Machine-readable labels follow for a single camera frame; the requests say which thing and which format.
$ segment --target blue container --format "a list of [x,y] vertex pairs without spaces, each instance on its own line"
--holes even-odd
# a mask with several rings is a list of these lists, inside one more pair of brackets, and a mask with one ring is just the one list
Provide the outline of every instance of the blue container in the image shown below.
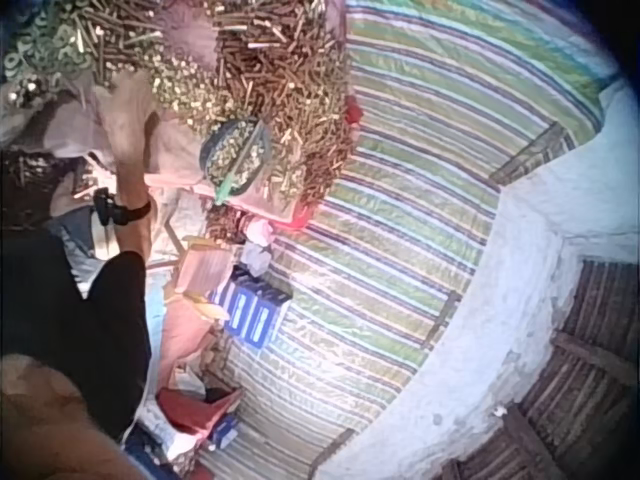
[[209,300],[229,313],[225,330],[243,343],[261,349],[277,333],[291,295],[236,266],[224,288]]

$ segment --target bowl of screws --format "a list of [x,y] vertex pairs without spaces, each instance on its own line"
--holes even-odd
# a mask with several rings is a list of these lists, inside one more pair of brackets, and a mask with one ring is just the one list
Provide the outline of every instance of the bowl of screws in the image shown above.
[[228,195],[244,193],[271,157],[268,129],[257,118],[234,119],[224,123],[200,149],[200,168],[216,188],[225,185]]

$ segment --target striped tarp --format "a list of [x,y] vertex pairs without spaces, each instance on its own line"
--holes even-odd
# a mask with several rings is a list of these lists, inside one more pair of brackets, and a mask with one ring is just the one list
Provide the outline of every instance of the striped tarp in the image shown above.
[[583,62],[586,41],[515,0],[470,5],[347,2],[358,149],[308,228],[275,242],[270,280],[294,294],[278,336],[233,344],[217,372],[246,391],[240,436],[205,455],[217,478],[306,478],[373,422],[473,278],[498,206],[489,175],[554,123],[567,148],[600,129],[605,67]]

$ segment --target black wristband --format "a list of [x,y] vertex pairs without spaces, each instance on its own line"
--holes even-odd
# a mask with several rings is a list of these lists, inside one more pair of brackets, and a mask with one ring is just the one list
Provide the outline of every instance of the black wristband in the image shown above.
[[93,193],[93,205],[103,227],[109,225],[109,221],[113,221],[115,225],[124,226],[146,217],[151,211],[151,200],[133,210],[116,204],[115,195],[109,193],[106,187],[98,188]]

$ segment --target metal hardware pile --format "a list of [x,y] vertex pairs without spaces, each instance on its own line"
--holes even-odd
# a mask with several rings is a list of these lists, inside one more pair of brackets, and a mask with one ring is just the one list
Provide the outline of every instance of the metal hardware pile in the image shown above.
[[322,199],[352,148],[347,60],[326,31],[324,1],[192,2],[219,29],[215,72],[165,43],[168,27],[158,18],[172,2],[164,3],[51,0],[16,36],[4,60],[7,77],[62,73],[65,80],[92,68],[109,86],[117,71],[146,69],[159,102],[203,139],[232,118],[264,119],[277,162],[269,195]]
[[324,2],[244,0],[207,13],[220,29],[220,86],[271,127],[279,163],[270,190],[302,193],[306,204],[319,201],[352,148],[347,62],[343,46],[325,29]]

--------

Within the records above, count the lines that contain "each" and give only that number.

▸ Solution to this problem: 5